David Remnick, The New Yorker’s editor:

“Obama told the nation that he reacted to the shootings in Newtown “as a parent,” and that is understandable, but what we need most is for him to act as a President, liberated at last from the constraints of elections and their dirty compromises—a President who dares to change the national debate and the legislative agenda on guns.“

In the days since the tragedy at Sandy Hook Elementary School in Newtown, Connecticut, the voices of “enough” are heard more and more. Mass shootings and mass killings are now part of everyday life in America. The magazine Mother Jones reports that there have been 62 such mass murders in the last 30 years. We know them: Columbine, Oak Creek, Aurora, Tucson, Blacksburg, and now Newtown. This year, alone, almost one hundred people have died in this madness.

Still, little has happened. Not even the near death of Congress woman Gabby Giffords resulted in any political action. On the contrary, it easier than ever to buy a gun, including assault weapons, as the ban between 1994 and 2004 on those weapons was lifted in 2004. And you can now carry concealed weapons in schools and bars, on trains and in the National Parks.

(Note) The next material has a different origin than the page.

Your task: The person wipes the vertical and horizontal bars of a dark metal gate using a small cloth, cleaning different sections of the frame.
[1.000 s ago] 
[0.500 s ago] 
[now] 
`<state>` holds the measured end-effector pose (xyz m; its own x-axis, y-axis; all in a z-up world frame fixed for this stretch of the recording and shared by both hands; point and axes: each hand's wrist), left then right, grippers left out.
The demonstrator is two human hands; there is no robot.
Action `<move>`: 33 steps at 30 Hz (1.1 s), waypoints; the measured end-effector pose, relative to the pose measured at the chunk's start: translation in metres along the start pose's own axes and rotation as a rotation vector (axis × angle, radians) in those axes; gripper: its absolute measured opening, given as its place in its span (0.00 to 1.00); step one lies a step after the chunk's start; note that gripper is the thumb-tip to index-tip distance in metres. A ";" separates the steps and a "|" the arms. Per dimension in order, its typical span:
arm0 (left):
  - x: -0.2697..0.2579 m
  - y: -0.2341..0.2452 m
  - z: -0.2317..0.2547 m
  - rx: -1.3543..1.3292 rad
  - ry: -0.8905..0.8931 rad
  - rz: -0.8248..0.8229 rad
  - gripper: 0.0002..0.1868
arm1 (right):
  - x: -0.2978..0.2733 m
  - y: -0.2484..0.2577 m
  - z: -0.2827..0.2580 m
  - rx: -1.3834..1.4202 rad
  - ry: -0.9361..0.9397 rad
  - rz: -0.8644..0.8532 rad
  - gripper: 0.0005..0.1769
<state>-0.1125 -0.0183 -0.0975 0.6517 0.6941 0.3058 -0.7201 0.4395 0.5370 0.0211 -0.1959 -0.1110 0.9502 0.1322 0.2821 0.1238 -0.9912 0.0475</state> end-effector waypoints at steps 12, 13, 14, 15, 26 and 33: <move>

Could the 28 deaths in Newtown, Connecticut be a tipping point? It remains to be seen, if Sandy Hook can “break the usual cycle of universal shock fading into political reality,” reported  the AP.

Sadly, more and more people see the battle for increased gun control as unwinnable. The gun lobby seems just too strong, and the American people do not seem support more gun control. According to Gallup, fewer Americans now favor stricter gun laws, from 78 percent in 1990, to 44 percent in 2010.

Still, the deaths at Sandy Hook of 20 school children between six and seven years old seem to have struck a chord among Americans. And how could it not? So if not now, when? Enough.